EL ÚLTIMO ROMÁNTICO

¿Cómo definirías «romántico»?

Chocolates, flores, serenatas, cartas, esquelas perfumadas, dedicar canciones o un poema y hasta los recados con una celestina, parecen hacer parte ya de un pasado lejano en la vida de los enamorados.

Ahora, es diferente y, claro, asumo, que cuelgues sobre mis hombros el apelativo de “anticuado”. Pero, no se trata de eso, no intento defender esas viejas formas de conquista, esas románticas maneras de seducción. No diré que son mejores que las de ahora. Para empezar, porque no sé cuáles son las de ahora.

Lo cierto, en todo caso, es que si son diferentes.
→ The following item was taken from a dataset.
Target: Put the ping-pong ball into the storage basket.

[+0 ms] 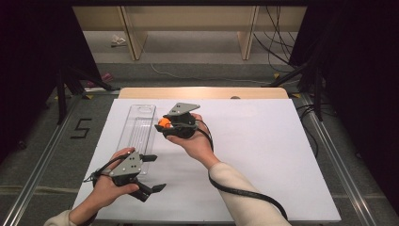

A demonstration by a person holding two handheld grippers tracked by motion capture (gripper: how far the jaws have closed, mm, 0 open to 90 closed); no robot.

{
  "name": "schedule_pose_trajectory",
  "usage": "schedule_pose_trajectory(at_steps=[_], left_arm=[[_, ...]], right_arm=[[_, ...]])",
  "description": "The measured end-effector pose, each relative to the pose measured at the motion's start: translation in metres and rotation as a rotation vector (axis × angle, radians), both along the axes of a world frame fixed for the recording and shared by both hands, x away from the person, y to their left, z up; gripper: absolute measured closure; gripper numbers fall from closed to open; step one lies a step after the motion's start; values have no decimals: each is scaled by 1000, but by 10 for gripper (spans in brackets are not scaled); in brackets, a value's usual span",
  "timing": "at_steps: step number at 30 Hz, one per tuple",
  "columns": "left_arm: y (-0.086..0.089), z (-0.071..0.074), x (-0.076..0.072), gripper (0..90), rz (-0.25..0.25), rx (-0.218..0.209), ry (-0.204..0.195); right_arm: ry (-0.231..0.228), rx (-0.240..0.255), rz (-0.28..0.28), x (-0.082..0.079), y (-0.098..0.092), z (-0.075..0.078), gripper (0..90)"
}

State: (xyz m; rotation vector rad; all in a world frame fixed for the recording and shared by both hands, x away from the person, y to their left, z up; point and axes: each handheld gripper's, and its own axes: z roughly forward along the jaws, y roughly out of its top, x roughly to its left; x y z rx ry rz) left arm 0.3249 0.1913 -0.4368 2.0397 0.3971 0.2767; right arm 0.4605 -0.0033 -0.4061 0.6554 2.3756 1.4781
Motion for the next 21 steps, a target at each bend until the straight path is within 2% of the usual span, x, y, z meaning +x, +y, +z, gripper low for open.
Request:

Supongo, que estas prácticas están sujetas a los cambios que la vida misma y la dinámica del mundo van marcando. No es de extrañar que los jóvenes de ahora primero se vayan a la cama y luego se pregunten los nombres. No lo critico porque sencillamente si hubiese nacido en esta época tal vez hubiese hecho lo mismo.

Vivimos los tiempos y efectos de la modernidad, de la comunicación digital donde comienzan a estorbar las palabras. En los tiempos de la inmediatez donde todo parece estar hecho para que no dure, tanto los aparatos electrónicos y demás como el amor mismo. Todo es tristemente efímero y viciado con una superfluidad aberrante. Pero, no diré si está bien o mal, supongo que así ha de ser. El romanticismo es entonces cosa del pasado. Nos cansamos de ser humanos y deseamos ser máquinas y que la máquinas sean humanos.